WORK INSTRUCTIONS
Among the lines below, copy exactly those from the one with "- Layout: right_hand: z" through the one with "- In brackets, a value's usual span", counting both ends.

────────────────────

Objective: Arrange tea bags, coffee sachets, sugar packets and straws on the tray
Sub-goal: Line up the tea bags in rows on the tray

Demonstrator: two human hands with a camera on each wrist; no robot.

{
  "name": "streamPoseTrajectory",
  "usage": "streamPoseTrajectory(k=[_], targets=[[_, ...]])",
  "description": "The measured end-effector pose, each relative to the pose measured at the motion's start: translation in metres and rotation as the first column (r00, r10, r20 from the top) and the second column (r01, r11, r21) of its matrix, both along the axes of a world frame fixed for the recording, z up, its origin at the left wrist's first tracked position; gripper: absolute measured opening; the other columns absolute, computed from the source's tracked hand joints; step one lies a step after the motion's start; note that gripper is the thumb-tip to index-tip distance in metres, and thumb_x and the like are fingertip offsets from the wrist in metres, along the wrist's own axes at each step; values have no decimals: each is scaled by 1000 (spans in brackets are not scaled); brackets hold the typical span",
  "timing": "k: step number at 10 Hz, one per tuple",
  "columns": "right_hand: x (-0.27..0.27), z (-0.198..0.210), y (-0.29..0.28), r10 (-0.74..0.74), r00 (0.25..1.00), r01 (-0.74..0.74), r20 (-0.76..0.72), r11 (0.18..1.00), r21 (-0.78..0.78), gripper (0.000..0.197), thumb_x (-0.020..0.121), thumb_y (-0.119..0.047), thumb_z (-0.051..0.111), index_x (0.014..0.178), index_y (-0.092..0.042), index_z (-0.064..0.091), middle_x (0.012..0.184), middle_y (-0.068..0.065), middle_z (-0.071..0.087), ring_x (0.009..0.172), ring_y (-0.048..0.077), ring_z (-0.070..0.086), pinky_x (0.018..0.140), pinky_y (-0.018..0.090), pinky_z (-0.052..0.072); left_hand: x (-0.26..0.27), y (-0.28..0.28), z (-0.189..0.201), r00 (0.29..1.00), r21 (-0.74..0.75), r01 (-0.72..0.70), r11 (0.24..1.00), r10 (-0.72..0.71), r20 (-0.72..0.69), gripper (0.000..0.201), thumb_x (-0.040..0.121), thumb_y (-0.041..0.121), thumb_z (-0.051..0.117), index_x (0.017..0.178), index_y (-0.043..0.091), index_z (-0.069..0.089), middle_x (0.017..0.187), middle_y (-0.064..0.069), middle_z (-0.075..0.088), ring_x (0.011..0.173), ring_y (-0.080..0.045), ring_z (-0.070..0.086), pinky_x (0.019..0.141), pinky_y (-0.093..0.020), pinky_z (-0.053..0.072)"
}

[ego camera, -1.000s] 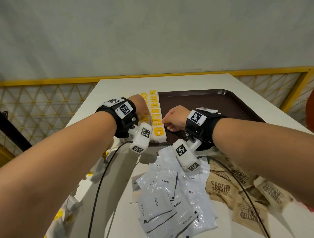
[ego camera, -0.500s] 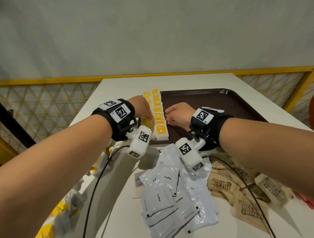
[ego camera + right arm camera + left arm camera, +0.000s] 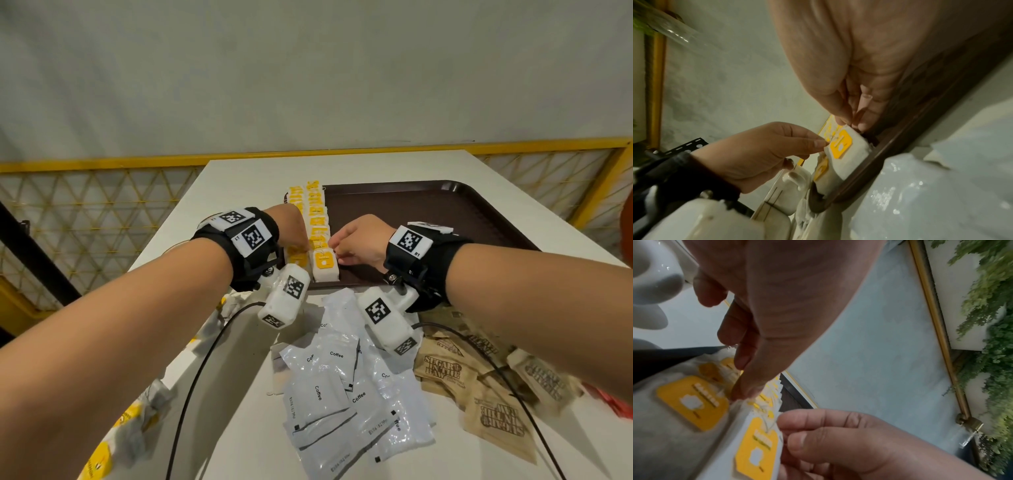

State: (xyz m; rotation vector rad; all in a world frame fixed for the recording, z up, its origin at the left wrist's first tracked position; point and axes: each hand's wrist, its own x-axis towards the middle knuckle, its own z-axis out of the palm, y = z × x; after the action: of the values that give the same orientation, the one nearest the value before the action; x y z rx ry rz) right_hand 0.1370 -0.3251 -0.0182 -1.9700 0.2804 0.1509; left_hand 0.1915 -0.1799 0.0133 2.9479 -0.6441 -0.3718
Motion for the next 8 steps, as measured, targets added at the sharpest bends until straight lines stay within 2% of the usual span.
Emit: streamPoseTrajectory(k=[1,2,3,4,5,6,7,8], targets=[[0,0,0,3,1000,-3,-8,1000,5,19,85,9,58,101,5,67,79,7,63,82,21,62,85,35,55,1,-2,-1,1000,18,9,1000,-9,4,38,92,34,59,112,3,67,116,-13,65,96,-19,56,83,-27,44],[-1,4,4,-9,998,12,-66,999,52,22,86,14,55,75,-3,65,78,7,61,87,23,60,80,29,55,3,-4,-1,1000,57,9,998,-7,-25,37,90,33,61,112,4,67,117,-12,65,98,-19,57,83,-26,44],[-2,4,4,-16,997,21,-70,997,73,26,86,14,54,71,-5,64,87,14,64,90,25,61,80,29,55,3,-6,-1,1000,67,18,998,-17,-19,36,91,32,60,114,5,66,119,-11,64,108,-23,59,86,-27,45],[-3,2,4,-9,999,13,-51,997,82,22,86,11,58,74,-5,66,99,19,64,90,26,62,81,30,56,3,-7,0,1000,75,7,997,-6,-16,36,93,32,57,115,5,65,121,-11,63,103,-20,58,86,-26,44],[-4,0,2,-5,1000,8,-29,995,96,19,84,8,63,74,-7,65,95,17,64,87,25,63,77,30,57,4,-9,-1,1000,80,3,997,-3,-7,38,93,35,55,117,7,64,119,-9,64,111,-23,59,91,-28,46],[-6,2,-1,-20,1000,22,-16,994,104,19,83,5,67,71,-8,60,79,11,62,73,19,62,68,29,56,6,-11,-4,1000,79,-17,997,18,-12,35,90,34,60,112,7,66,114,-10,66,106,-23,61,88,-30,48],[-10,5,-3,12,1000,-12,-8,999,38,22,80,-3,74,69,-9,56,69,8,61,69,18,61,77,35,57,8,-12,-5,1000,88,-16,996,17,-16,36,90,35,61,111,7,66,114,-10,66,102,-21,61,87,-30,48],[-16,8,-1,130,991,-133,-43,989,-67,23,73,-7,81,66,-9,58,78,15,65,74,23,61,85,39,54,9,-12,-5,1000,87,-5,996,6,-11,37,89,36,61,112,8,67,114,-9,66,106,-22,61,92,-31,49]])
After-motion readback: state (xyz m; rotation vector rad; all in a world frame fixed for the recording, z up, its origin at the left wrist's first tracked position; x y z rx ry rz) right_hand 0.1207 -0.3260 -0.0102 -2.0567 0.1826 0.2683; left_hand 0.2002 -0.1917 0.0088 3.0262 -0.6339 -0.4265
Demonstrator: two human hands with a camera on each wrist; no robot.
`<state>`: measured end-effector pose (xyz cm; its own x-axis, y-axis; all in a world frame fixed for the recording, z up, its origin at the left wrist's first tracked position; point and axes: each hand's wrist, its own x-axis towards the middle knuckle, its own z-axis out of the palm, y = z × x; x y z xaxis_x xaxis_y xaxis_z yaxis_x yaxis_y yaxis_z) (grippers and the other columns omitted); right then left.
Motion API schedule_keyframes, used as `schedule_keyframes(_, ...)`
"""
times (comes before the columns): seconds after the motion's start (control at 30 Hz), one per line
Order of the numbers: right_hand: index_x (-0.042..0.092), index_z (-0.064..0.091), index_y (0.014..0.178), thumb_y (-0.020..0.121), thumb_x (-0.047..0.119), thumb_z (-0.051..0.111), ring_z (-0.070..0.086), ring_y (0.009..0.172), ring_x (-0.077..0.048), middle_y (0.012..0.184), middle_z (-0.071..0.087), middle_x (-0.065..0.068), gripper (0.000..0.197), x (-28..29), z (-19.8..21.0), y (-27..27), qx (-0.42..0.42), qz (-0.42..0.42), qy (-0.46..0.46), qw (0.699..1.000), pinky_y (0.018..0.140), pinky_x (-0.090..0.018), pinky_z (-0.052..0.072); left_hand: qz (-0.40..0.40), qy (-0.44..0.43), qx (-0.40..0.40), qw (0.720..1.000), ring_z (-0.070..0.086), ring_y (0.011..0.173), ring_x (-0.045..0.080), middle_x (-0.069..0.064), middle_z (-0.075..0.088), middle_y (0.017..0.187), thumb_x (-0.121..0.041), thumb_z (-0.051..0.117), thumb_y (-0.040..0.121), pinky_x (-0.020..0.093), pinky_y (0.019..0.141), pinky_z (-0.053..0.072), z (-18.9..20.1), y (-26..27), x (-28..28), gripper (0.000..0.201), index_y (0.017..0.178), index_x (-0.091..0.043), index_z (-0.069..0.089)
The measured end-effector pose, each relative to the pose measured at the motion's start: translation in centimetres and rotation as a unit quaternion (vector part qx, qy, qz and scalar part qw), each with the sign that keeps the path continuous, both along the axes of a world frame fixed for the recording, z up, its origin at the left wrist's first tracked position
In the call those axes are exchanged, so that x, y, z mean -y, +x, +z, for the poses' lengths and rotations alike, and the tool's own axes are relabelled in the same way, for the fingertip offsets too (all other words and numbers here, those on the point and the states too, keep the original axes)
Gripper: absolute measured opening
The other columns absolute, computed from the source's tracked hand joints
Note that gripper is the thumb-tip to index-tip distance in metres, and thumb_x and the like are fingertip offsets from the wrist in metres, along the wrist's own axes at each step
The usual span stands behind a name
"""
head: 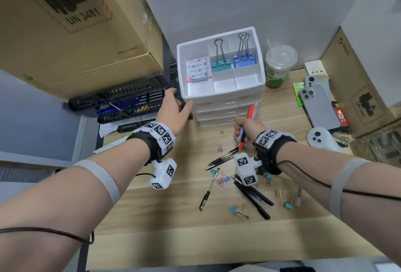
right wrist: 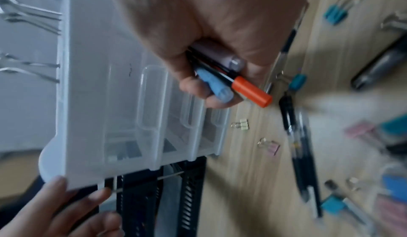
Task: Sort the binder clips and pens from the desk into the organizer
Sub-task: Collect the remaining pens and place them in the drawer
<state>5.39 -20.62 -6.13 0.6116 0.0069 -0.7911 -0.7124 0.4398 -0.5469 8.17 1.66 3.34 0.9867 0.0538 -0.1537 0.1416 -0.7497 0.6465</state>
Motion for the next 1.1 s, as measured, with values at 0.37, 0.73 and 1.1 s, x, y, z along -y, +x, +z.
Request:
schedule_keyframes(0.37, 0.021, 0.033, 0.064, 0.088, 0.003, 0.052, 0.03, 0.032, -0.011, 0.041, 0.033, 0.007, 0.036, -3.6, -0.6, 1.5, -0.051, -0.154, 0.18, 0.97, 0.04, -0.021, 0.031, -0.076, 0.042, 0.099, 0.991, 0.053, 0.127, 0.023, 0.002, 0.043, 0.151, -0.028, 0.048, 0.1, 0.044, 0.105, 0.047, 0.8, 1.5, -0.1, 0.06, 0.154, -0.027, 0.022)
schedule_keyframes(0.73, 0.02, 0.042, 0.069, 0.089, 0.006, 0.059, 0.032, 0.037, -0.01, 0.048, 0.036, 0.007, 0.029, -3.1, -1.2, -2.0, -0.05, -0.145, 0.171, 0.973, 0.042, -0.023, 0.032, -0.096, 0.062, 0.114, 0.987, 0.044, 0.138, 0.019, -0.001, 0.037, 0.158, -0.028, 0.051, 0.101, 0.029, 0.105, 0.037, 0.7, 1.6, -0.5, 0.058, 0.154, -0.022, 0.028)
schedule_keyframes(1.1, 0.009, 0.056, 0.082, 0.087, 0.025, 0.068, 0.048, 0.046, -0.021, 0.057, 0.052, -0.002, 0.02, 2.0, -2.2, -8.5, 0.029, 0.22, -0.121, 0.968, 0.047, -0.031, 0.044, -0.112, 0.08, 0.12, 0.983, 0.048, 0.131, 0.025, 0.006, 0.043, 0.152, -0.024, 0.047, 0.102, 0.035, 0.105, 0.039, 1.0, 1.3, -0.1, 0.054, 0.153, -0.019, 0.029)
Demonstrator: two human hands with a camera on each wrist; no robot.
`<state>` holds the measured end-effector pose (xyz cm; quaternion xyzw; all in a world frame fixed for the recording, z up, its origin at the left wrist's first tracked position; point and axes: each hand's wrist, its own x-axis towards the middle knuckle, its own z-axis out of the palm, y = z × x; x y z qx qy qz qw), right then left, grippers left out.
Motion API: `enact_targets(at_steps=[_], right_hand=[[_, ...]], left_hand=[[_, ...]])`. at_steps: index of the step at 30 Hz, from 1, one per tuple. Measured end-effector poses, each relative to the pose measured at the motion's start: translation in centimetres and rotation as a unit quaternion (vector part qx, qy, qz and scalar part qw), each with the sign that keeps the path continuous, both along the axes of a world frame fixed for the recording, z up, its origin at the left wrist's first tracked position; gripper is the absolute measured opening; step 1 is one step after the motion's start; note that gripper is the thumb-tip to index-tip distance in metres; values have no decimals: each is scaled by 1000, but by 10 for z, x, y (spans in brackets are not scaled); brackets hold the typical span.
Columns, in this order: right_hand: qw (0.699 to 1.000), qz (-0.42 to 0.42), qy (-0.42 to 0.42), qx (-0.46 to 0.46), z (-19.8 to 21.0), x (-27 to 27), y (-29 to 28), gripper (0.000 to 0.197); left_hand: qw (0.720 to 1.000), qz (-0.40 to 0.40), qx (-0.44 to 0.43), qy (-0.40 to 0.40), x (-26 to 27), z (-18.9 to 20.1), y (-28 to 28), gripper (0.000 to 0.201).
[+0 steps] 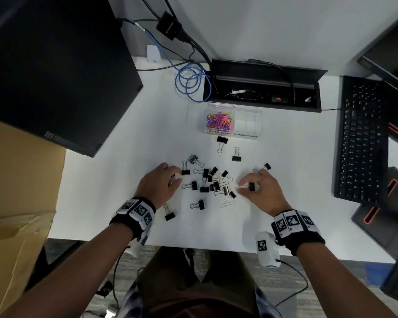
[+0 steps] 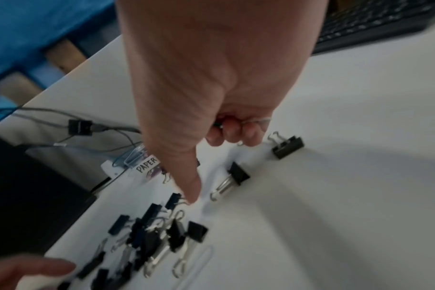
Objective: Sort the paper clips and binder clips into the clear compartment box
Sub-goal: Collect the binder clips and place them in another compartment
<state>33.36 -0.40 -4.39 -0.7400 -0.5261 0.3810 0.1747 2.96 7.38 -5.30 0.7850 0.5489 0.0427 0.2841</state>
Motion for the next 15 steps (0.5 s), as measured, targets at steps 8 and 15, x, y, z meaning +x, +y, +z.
enact_targets(at_steps=[8, 15], right_hand=[[980, 186, -53, -54, -2, -27, -10, 18], [962, 256, -95, 32, -8, -35, -9, 6]], left_hand=[[992, 126, 21, -22, 25, 3, -2, 22], [980, 197, -39, 14, 7, 4, 12, 30]])
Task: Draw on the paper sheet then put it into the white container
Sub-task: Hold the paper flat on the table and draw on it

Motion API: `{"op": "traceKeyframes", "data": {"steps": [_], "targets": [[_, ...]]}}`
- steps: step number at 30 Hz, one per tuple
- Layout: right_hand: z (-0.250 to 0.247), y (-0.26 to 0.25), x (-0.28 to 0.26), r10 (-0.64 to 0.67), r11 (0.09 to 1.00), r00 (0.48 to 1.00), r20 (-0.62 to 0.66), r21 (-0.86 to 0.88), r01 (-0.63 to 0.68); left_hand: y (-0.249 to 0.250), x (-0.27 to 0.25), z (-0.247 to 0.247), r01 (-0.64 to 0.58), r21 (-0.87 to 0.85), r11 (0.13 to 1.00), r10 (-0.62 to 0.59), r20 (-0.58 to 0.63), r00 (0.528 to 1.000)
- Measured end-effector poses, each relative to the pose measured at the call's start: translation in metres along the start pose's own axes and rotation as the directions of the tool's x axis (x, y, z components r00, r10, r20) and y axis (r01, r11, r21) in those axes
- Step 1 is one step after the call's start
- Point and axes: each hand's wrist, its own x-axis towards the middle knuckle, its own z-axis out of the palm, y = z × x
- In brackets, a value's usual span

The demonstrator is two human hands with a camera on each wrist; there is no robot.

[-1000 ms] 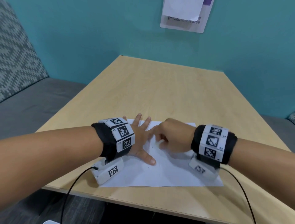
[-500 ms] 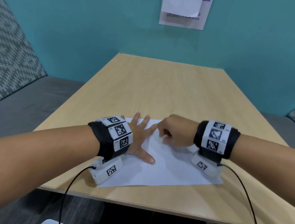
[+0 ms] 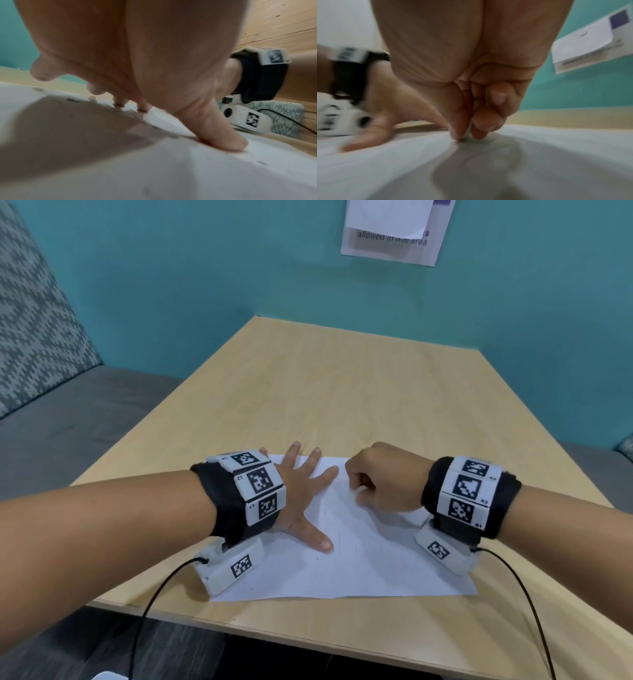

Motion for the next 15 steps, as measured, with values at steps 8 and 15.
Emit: {"op": "traceKeyframes", "data": {"steps": [8, 15], "targets": [[0.001, -0.002, -0.003, -0.007, 0.998, 1.000, 0.017, 0.057, 0.006, 0.019, 0.008, -0.020, -0.141, -0.014, 0.990, 0.140, -0.064, 0.988], [-0.004, 0.006, -0.006, 0.067, 0.997, 0.998, 0.006, 0.041, -0.067, 0.019, 0.013, -0.017, -0.142, 0.006, 0.990, 0.142, -0.031, 0.989]]}}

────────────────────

RESPONSE BELOW
- Layout: right_hand: z (-0.250 to 0.247), y (-0.26 to 0.25), x (-0.28 to 0.26), r10 (-0.64 to 0.67), r11 (0.09 to 1.00), r00 (0.48 to 1.00), r20 (-0.62 to 0.66), r21 (-0.86 to 0.88), r01 (-0.63 to 0.68); left_hand: y (-0.249 to 0.250), x (-0.27 to 0.25), z (-0.247 to 0.247), r01 (-0.64 to 0.58), r21 (-0.87 to 0.85), r11 (0.13 to 1.00), r10 (-0.62 to 0.59), r20 (-0.58 to 0.63), r00 (0.528 to 1.000)
- Measured end-effector poses, each relative to the pose measured at the call's start: translation in metres along the start pose's own axes and rotation as the directions of the tool's x axis (x, y, z components r00, r10, r20) and y axis (r01, r11, r21) in those axes
- Step 1 is one step after the call's start
- Point and axes: each hand's wrist, its own x-axis towards the middle knuckle, its own z-axis out of the palm, y = z × x
- In brackets, a value's usual span

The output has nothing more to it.